Lovell's Food For Thought - Racism & Health Inequities

Do We Really Want to Address Either? My Perception is NO

Dr. Lovell Jones | 12/24/2017, 6 a.m.

Thirty years ago I wrote my first NIH on addressing breast cancer in African American Women. In that grant I included a section on the impact of racism on outcomes. The grant was not score. In fact, I was told that it really was not reviewed. Ten years later I wrote an article for "The Scientist" entitled "Racism Has An Impact On Research And Health Care Policy." Around the same time, serving on the Department of Defense Breast Cancer Integration Panel, I asked this question - how many Black women needed to die before we really did anything to really address inequities. Guess who not involved back to serve? Today, Racism is now a topic as it relates to health. Let me just say, it has been a topic for years.
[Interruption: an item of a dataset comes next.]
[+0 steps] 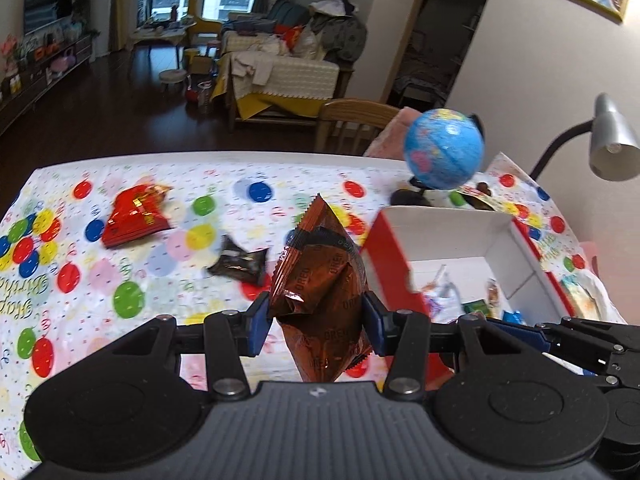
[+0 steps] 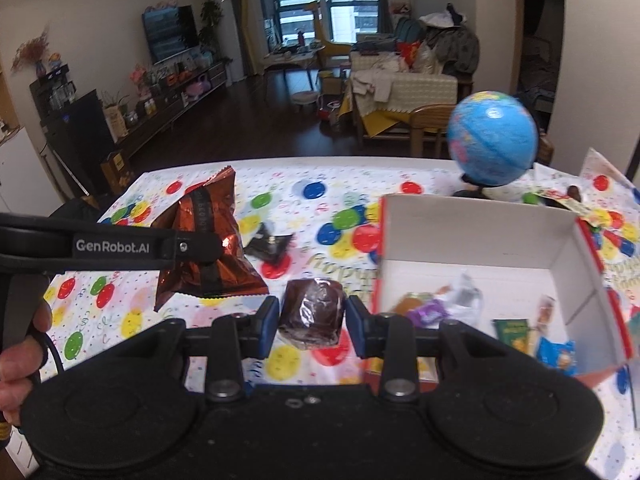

The question I continue to ask is whether anyone(s) in significant leadership position be held accountable. Only then will we truly see progress.

Benign neglect, or ignoring an often undesirable situation rather than dealing with it, is an attitude with which minorities are quite familiar. Couple it with politics and racism, and you face a system that has been unresponsive to the educational, research, and health care needs of minorities and the poor in the United States.

Few mainstream research institutions or government agencies have addressed minority health in a proactive manner. Most take a reactive approach‐because someone pressures them, or in response to recent laws requiring involvement of women and minorities in clinical trials, or because they are trying to secure additional money targeted for minority health issues. A few institutions, such as the National Heart, Lung, and Blood Institute, have

had a true interest in addressing health issues in minority populations.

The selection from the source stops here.